Mención aparte, porque la merece, es la delicada edición de Duomo Ediciones que, junto con las imágenes de Jöelle Jolivet, transforma una lectura en experiencia visual. Y qué decir de las dos escenas en pop – up que se nos regala a los lectores, dos visiones diferentes de una misma realidad, que descubren que el paso del tiempo no significa siempre la decadencia, el dolor, la sequedad del ser humano, sino todo lo contrario. Una perfecta combinación de lectura y disfrute la que se nos ofrece, más allá del simple paso de nuestros ojos por las letras. Se reposa, se cierran los ojos, tras el punto y final que nos devuelve a la realidad, y entendemos que algo ya es distinto, que con esta pequeña historia nos hemos converitdo en otra cosa, en algo que no nos imaginábamos.
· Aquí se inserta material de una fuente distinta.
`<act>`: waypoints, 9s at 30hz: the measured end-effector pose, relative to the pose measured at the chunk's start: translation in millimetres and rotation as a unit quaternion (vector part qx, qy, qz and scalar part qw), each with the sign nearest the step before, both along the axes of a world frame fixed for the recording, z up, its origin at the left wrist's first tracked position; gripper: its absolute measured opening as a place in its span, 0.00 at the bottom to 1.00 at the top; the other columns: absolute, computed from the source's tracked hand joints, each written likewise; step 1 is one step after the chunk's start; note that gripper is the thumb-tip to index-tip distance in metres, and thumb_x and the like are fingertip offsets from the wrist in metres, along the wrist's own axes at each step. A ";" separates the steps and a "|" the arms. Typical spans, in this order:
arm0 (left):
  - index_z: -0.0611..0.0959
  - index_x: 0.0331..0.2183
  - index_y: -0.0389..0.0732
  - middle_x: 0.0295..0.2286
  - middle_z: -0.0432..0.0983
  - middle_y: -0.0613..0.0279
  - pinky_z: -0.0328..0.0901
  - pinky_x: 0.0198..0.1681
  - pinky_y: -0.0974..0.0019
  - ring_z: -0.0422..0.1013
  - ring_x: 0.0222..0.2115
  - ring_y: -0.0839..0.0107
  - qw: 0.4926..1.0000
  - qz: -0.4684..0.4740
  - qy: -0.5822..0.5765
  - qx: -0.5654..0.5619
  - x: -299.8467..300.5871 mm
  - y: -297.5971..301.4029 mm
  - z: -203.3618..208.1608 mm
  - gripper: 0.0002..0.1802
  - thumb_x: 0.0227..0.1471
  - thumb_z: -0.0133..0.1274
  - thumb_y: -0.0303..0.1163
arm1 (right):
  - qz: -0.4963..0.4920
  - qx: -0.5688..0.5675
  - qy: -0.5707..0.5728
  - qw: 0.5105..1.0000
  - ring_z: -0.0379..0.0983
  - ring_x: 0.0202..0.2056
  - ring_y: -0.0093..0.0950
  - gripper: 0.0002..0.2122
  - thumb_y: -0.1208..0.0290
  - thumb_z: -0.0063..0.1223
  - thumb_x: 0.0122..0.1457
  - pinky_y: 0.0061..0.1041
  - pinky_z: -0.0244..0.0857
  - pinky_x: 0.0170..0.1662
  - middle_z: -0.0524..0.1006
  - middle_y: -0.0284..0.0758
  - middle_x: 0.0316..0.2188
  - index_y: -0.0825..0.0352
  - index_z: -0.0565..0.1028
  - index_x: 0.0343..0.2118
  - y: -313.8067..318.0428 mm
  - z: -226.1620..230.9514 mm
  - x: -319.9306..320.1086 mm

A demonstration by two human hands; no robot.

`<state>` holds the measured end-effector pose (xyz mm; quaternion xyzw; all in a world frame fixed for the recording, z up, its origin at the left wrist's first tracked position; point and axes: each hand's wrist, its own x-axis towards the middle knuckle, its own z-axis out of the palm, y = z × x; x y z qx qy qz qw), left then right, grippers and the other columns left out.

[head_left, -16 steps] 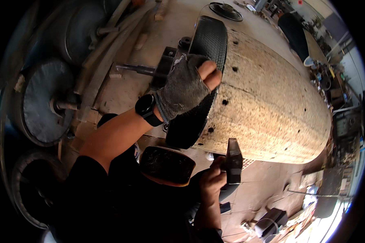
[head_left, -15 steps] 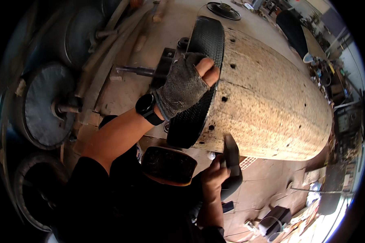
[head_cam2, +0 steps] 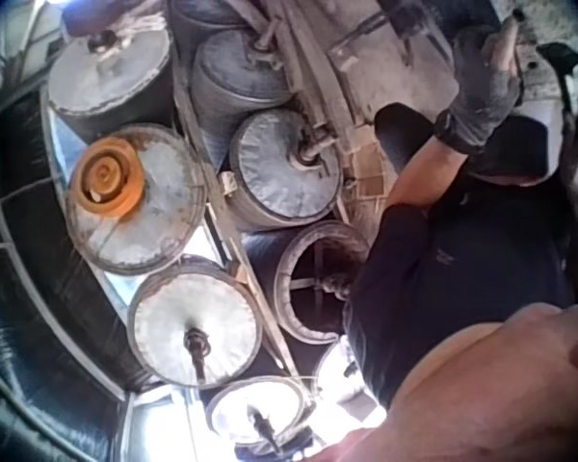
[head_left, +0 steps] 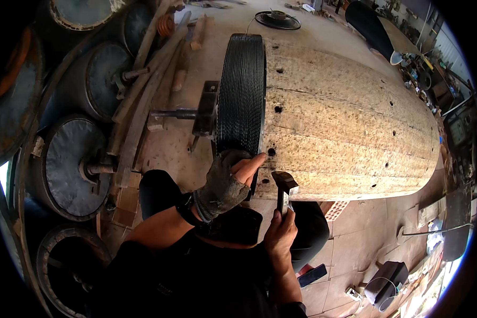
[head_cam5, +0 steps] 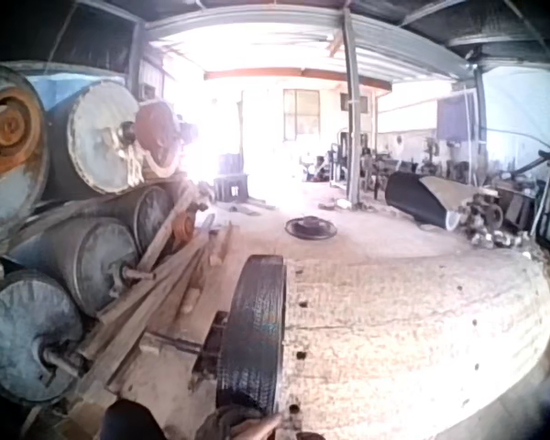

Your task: The person hammers nails into a wooden boat hull to secure a black mesh material along the edge. They repeatedly position the mesh and strike the nails with a hammer.

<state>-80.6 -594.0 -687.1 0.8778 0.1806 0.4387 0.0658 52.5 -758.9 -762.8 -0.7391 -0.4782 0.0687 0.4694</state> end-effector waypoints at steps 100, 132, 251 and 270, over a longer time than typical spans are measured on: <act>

Puede que sea yo, quizá las circunstancias, pero en cualquier caso algo se ha movido, ha virado de dirección y me ha llevado a otro sitio, creo que mejor, porque aunque el café que estaba tomando mientras lo leía estuviera amargo, la sensación en mi garganta ha sido la del dulce caramelo que aliviaba la inflamación y me tranquilizaba durante todo el día. Sólo por eso, quizá, ya mereciera la pena echarle un vistazo.
Siempre es agradable,la frase esperanzadora y reconfortante de una buena lectura
Me llevo tu reseña a mi blog. La enlazo en mi entrada, para qué hacer lo mismo dos veces si la primera está genial.